» Brief
Leaving out the images, please output every entry exactly as it appears.

(Data items)
+++

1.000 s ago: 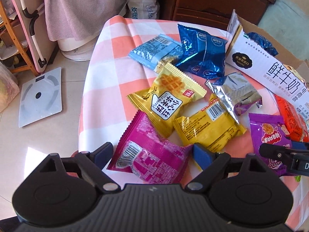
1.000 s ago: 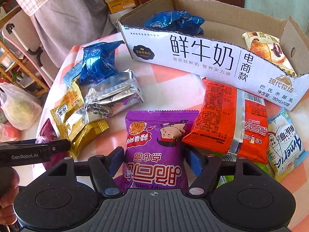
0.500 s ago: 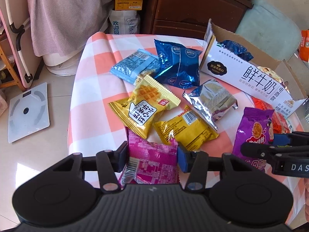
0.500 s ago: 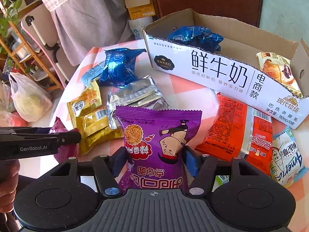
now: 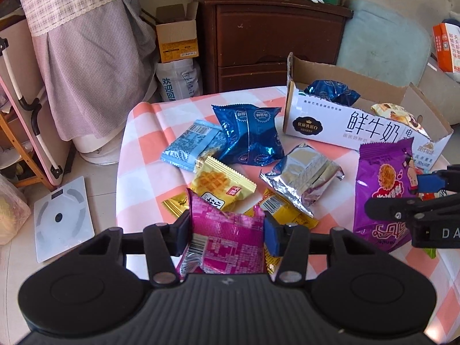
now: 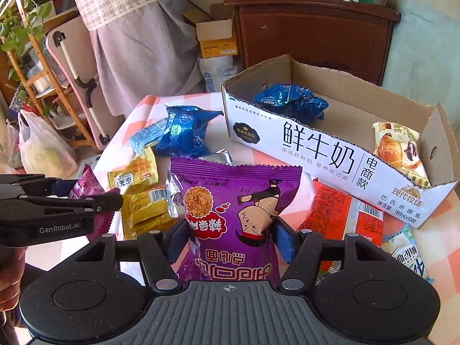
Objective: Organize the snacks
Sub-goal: 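Lift purple bag with right gripper while left gripper lifts pink bag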
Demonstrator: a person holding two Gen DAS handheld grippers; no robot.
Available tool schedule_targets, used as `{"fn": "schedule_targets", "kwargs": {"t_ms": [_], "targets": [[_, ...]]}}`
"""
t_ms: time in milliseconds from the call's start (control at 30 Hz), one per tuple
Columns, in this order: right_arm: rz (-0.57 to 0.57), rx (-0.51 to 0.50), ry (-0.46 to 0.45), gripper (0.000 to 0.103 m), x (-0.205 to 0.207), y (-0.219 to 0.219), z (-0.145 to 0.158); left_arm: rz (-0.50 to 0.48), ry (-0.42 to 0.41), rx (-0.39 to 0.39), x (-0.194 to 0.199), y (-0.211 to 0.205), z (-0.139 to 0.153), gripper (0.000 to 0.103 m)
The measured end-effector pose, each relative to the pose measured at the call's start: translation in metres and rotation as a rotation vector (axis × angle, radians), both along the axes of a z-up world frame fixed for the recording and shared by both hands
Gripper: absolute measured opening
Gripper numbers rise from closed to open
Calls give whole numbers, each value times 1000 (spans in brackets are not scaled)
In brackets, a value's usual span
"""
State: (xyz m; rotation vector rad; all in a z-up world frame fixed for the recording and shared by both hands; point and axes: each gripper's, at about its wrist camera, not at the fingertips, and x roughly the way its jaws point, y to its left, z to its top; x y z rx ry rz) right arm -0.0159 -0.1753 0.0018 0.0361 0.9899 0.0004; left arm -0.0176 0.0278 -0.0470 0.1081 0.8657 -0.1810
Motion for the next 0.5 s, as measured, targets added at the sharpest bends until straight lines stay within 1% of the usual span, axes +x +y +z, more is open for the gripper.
{"fn": "schedule_targets", "kwargs": {"t_ms": [267, 500], "targets": [[4, -9, -50, 63, -1, -2, 12, -21, -55, 29, 0, -14, 8, 49], [-6, -42, -83, 63, -1, -4, 19, -29, -111, 47, 2, -26, 18, 49]]}}
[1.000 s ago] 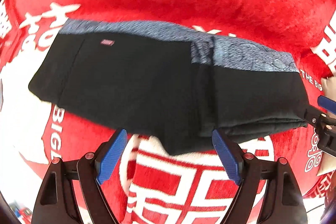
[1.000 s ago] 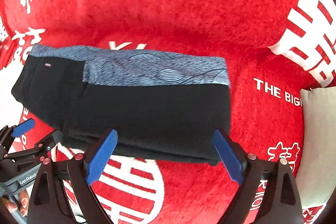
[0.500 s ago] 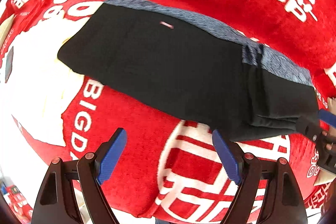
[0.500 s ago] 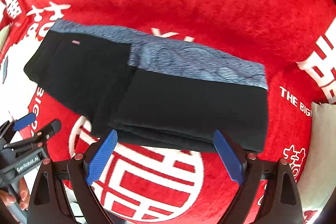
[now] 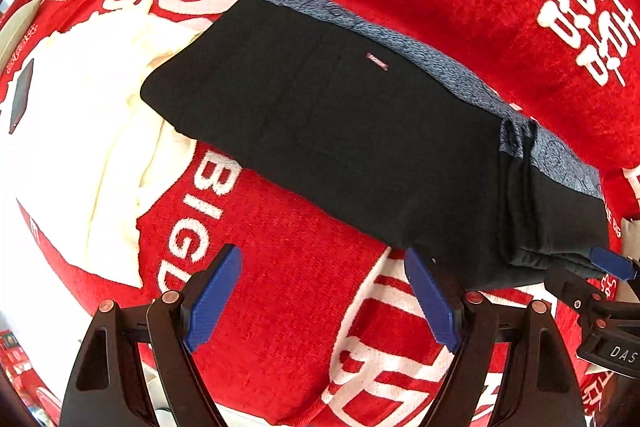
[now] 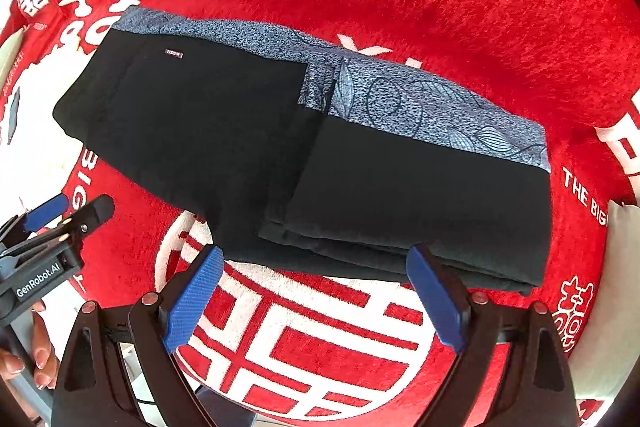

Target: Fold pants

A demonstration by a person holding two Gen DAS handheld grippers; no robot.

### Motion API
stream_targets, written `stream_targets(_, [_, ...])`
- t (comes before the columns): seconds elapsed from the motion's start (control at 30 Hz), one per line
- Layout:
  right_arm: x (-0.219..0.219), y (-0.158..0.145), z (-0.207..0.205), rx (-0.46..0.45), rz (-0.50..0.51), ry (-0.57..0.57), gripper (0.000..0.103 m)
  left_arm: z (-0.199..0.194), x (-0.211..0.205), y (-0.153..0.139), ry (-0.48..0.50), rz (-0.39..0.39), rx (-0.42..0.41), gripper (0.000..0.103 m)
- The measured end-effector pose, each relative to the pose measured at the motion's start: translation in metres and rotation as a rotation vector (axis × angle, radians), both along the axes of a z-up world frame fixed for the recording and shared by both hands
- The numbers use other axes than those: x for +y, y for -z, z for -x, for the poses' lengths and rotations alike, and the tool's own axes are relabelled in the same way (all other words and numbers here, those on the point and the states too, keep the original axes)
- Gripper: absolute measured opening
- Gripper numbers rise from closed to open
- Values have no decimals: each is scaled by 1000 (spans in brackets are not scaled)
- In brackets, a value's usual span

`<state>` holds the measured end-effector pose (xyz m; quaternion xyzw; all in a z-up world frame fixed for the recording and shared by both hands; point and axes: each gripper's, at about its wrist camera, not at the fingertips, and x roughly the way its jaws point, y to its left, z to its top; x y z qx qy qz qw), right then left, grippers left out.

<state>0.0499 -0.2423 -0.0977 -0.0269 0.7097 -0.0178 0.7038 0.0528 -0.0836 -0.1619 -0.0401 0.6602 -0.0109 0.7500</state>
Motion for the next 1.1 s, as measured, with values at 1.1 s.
stream_targets(1.1, [-15, 52, 5, -6, -31, 53, 94, -32, 104, 50, -270, 359, -24, 84])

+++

» Response area
1.000 s ago: 
1.000 s ago: 
0.500 s ago: 
0.500 s ago: 
now: 
now: 
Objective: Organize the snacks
Sub-goal: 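Lift purple bag with right gripper while left gripper lifts pink bag
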Demonstrator: a person holding two Gen DAS handheld grippers; no robot.
Available tool schedule_targets, used as `{"fn": "schedule_targets", "kwargs": {"t_ms": [_], "targets": [[_, ...]]}}`
"""
t_ms: time in milliseconds from the call's start (control at 30 Hz), one per tuple
Columns, in this order: right_arm: rz (-0.57 to 0.57), rx (-0.51 to 0.50), ry (-0.46 to 0.45), gripper (0.000 to 0.103 m), x (-0.205 to 0.207), y (-0.219 to 0.219), z (-0.145 to 0.158); left_arm: rz (-0.50 to 0.48), ry (-0.42 to 0.41), rx (-0.39 to 0.39), x (-0.194 to 0.199), y (-0.211 to 0.205), z (-0.139 to 0.153), gripper (0.000 to 0.103 m)
The measured end-effector pose, each relative to the pose measured at the call's start: translation in metres and rotation as a rotation vector (axis × angle, radians), both along the axes of a z-up world frame fixed for the recording and shared by both hands
Gripper: absolute measured opening
Gripper numbers rise from closed to open
Calls give whole numbers, each value times 1000 (spans in brackets are not scaled)
In brackets, a value's usual span
"""
State: (xyz m; rotation vector rad; all in a z-up world frame fixed for the recording and shared by both hands; point and axes: each gripper's, at about its wrist camera, not at the fingertips, and x roughly the way its jaws point, y to its left, z to its top; x y z rx ry rz) right arm -0.0159 -0.1753 0.0018 0.0361 0.9899 0.0004; left arm -0.0176 0.0278 -0.0470 0.1081 0.8657 -0.1810
Motion for the next 0.5 s, as measured, targets added at the sharpest bends until straight lines stay within 1% of the usual span, axes +x +y +z, more is open for the gripper.
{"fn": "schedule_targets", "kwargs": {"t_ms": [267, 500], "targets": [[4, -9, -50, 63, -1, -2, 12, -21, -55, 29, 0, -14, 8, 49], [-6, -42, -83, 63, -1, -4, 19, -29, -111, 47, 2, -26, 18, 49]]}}
[1.000 s ago] 
[1.000 s ago] 
[0.500 s ago] 
[0.500 s ago] 
[now] 
[now] 

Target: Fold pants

A demonstration by a person holding two Gen DAS handheld grippers; no robot.

### Motion API
stream_targets, written `stream_targets(_, [_, ...])`
- t (comes before the columns): seconds elapsed from the motion's start (control at 30 Hz), one per line
- Layout:
  right_arm: x (-0.219..0.219), y (-0.158..0.145), z (-0.207..0.205), rx (-0.46..0.45), rz (-0.50..0.51), ry (-0.57..0.57), gripper (0.000..0.103 m)
  left_arm: z (-0.199..0.194), x (-0.211..0.205), y (-0.153..0.139), ry (-0.48..0.50), rz (-0.39..0.39), rx (-0.42..0.41), gripper (0.000..0.103 m)
- The measured end-effector pose, each relative to the pose measured at the motion's start: translation in metres and rotation as a rotation vector (axis × angle, radians), both along the axes of a z-up world frame fixed for the recording and shared by both hands
- The numbers use other axes than those: x for +y, y for -z, z for -x, for the poses' lengths and rotations alike, and the tool's own axes are relabelled in the same way (all other words and numbers here, those on the point and the states too, keep the original axes)
- Gripper: absolute measured opening
- Gripper numbers rise from closed to open
- Values have no decimals: each is scaled by 1000 (spans in brackets are not scaled)
- In brackets, a value's usual span

`<state>` holds the measured end-effector pose (xyz m; quaternion xyzw; all in a z-up world frame fixed for the recording and shared by both hands; point and axes: each gripper's, at about its wrist camera, not at the fingertips, and x roughly the way its jaws point, y to its left, z to its top; x y z qx qy qz qw), right then left, grippers left out.

<state>0.0499 -0.2423 -0.0977 -0.0269 0.7097 -0.0178 0.7038 0.0528 -0.0836 -0.1619 -0.0401 0.6602 -0.0109 0.7500</state>
Motion for the next 1.1 s, as measured, with values at 1.1 s.
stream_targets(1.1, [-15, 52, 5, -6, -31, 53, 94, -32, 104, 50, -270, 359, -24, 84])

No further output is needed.